Nevertheless, because scientists and pharmaceutical companies are eager to find a cure for cancer, laboratory experiments continue. Despite in-vitro (petri dish) data that may suggest laetrile or amygdalin’s anti-tumor potential, the exact mechanism of action has yet to be identified. These findings, combined with all other studies, do not warrant human trials.
Without human trials, there is no way to predict effective dosage amounts to potentially treat or prevent cancer. Recommendations by manufacturers must remain below the cyanide toxicity threshold, however it is the action of cyanide that is suspected to impact tumors. Therefore, the recommended dose will unlikely have any potential anti-cancer benefit. It takes 50-60 apricot pits to produce a lethal dose of cyanide* but the lethal dose of laetrile is unknown since it is chemically altered from its original form in unregulated processing plants. Broad-range testing of supplements has revealed that batches vary in potency and are rife with contaminants. Complicating matters and providing an additional risk, there are people with a genetic predisposition for inadequate cyanide clearance. Meaning, small amounts of cyanide build up quickly and a severe reaction occurs with a small dose.
But that doesn’t mean that plant-based products don’t have a prominent place in treating cancer. There are many plant-based agents with significant positive results currently being investigated and actively used in cancer treatments. Plant-based mitotic inhibitors are used in the treatment of breast and lung cancer, myelomas, lymphoma, and leukemia. In fact, many medications are plant-based, so the argument that big pharma doesn’t want a low-cost “natural” cure is just not true.
The cover-up conspiracy theories and counter-culture anti-pharmaceutical rhetoric is generated to sell products. Ralph Moss is a writer who found success promoting sensationalism and he draws income from telling his story over and over. Propaganda for the movie, Second Opinion, based on his personal perspective, would have you believe that he has a PhD in something medical-related. Don’t be fooled—he has a degree in classics (AKA literature). Calling the movie a documentary is like calling reality TV real. The extreme bias of this film is obvious to anyone trained in science or research or who understands the funding process for movies and the marketing of products.

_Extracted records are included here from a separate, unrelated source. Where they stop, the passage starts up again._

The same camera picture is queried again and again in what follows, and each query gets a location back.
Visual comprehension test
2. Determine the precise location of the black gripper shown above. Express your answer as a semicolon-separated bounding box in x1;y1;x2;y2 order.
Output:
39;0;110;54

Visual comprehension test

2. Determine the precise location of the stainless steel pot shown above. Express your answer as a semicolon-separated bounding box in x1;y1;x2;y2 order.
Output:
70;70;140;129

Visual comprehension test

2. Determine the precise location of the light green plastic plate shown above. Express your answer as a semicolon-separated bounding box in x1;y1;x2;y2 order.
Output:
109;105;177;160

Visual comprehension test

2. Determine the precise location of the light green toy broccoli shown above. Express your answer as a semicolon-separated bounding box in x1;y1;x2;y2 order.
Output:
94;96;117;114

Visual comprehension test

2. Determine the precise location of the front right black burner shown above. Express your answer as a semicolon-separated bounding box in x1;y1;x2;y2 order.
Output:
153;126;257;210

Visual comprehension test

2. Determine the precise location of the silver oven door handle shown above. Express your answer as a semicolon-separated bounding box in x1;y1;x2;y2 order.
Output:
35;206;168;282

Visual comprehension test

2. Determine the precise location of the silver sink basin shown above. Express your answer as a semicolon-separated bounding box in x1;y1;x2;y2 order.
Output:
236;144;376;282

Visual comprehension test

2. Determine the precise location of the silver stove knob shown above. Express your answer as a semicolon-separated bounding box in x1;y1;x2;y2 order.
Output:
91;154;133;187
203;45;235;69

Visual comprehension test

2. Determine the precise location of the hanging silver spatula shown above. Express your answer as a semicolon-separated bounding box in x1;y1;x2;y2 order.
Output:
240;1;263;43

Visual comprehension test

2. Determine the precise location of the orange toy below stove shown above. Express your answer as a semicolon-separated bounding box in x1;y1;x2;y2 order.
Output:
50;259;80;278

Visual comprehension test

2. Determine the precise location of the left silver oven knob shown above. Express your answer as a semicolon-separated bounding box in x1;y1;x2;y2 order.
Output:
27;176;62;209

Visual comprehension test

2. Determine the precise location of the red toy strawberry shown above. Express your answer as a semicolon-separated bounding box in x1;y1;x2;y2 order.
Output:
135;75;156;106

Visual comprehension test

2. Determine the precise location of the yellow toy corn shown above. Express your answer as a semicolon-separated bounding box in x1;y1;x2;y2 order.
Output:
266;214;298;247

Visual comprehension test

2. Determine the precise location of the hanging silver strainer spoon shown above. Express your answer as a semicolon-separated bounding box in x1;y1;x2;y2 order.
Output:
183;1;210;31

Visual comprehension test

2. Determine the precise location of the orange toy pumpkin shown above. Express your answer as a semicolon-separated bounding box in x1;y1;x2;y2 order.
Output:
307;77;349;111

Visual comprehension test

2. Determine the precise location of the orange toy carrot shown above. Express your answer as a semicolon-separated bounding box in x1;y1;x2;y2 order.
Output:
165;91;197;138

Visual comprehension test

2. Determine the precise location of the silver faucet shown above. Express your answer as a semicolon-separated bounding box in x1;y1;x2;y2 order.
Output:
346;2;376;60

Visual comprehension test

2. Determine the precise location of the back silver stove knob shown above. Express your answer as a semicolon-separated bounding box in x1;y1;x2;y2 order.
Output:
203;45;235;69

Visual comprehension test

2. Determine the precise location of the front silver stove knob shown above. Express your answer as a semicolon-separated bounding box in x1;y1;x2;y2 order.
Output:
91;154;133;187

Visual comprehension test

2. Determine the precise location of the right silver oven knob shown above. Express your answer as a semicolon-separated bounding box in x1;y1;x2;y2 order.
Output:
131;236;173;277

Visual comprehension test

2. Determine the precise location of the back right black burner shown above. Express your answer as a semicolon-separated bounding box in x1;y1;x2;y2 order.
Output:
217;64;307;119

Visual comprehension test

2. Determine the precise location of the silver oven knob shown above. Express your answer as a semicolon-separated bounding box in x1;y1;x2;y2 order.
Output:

I have spent years working with patients battling cancer in various contexts and I can attest that they are not claiming to have, nor are they presenting with, a reduction of cancer attributable to Vitamin B17, laetrile, amygdalin, bitter almond, or any linked compound or supplement. I have worked with world renowned experts in the field of cancer (both MDs and PhDs) and they agree. I can further state with confidence that any consistent trends noted in the oncology community would be rigorously explored. Indications that Vitamin B17, laetrile or amygdalin decrease cancer tumors would prompt qualified, licensed, and practicing oncologists to share this information and present a multitude of case studies. This is not happening because Vitamin B17, laetrile, and amygdalin do not cure cancer.
*Marcel, C. Apricot. CINAHL Nursing Guide. Ipswich, MA. November 21, 2014.